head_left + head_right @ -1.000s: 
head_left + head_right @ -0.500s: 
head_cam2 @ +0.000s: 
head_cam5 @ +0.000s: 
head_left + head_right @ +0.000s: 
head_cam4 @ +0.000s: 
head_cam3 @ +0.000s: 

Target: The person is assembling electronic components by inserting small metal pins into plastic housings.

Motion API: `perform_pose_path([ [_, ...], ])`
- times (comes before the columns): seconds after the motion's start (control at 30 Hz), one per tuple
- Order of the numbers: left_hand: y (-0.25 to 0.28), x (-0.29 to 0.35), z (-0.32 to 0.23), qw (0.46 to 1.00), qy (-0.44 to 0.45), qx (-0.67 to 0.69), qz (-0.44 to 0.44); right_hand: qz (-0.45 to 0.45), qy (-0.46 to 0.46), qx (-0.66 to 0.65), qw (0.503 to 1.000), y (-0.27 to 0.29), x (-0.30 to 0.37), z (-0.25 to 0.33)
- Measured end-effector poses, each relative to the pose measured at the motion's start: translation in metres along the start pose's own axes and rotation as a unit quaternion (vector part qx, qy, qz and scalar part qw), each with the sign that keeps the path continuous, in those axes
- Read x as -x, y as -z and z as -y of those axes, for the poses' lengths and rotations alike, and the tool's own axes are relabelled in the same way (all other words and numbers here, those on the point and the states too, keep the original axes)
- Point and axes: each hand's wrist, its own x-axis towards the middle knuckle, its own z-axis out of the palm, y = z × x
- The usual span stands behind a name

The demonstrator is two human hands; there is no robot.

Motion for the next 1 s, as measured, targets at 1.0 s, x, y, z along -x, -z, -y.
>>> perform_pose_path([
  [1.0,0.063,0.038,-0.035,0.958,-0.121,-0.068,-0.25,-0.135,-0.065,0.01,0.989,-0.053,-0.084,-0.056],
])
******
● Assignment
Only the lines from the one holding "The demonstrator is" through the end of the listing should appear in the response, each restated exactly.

● Exercise answer
The demonstrator is two human hands; there is no robot.

Motion for the next 1 s, as measured, targets at 1.0 s, x, y, z along -x, -z, -y.
>>> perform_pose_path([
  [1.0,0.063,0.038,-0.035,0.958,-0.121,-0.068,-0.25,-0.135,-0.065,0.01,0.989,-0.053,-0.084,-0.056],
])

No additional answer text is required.